--- What the exercise asks ---
Repeat the first line of the listing and each line after it, exactly, through the line containing "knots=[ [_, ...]".

--- Source material ---
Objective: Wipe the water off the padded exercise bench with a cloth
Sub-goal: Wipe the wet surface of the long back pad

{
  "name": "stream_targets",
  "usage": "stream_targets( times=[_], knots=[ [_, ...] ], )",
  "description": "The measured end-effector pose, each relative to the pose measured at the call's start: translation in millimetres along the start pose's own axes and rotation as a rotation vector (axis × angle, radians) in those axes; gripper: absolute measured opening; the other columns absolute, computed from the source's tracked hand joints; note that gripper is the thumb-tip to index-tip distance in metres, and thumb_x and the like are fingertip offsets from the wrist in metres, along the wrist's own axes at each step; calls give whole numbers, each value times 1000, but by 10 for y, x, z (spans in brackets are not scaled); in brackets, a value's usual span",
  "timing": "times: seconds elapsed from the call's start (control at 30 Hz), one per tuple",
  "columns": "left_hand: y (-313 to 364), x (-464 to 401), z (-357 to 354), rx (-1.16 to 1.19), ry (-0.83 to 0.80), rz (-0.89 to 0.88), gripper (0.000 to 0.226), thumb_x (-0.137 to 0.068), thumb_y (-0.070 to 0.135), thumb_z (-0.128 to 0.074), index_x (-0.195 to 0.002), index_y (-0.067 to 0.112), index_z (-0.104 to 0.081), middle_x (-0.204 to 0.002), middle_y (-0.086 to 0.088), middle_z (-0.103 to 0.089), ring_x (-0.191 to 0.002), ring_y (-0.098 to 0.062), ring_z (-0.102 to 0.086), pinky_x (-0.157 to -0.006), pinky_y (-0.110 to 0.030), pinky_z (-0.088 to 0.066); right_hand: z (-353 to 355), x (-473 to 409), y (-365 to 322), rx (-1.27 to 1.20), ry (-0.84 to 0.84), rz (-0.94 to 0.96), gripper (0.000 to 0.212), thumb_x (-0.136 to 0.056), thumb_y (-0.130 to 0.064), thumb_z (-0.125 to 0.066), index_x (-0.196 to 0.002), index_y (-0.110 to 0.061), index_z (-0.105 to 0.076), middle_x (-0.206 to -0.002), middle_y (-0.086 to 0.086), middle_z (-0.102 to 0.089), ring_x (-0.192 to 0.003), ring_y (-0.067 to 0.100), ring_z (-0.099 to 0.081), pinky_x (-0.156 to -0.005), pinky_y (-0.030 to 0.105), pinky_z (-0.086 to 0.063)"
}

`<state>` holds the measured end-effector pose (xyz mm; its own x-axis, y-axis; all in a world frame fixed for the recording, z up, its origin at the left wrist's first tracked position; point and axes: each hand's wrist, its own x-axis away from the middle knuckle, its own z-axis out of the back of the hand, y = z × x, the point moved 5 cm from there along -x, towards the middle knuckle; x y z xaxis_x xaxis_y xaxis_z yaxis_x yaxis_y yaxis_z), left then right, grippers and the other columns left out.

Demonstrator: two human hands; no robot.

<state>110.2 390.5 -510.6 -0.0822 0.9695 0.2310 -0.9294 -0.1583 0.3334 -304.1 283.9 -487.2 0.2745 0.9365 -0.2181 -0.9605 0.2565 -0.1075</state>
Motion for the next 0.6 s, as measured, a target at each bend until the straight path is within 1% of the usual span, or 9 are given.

--- Expected answer ---
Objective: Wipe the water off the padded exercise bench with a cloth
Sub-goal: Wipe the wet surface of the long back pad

{
  "name": "stream_targets",
  "usage": "stream_targets( times=[_], knots=[ [_, ...] ], )",

The output is complete.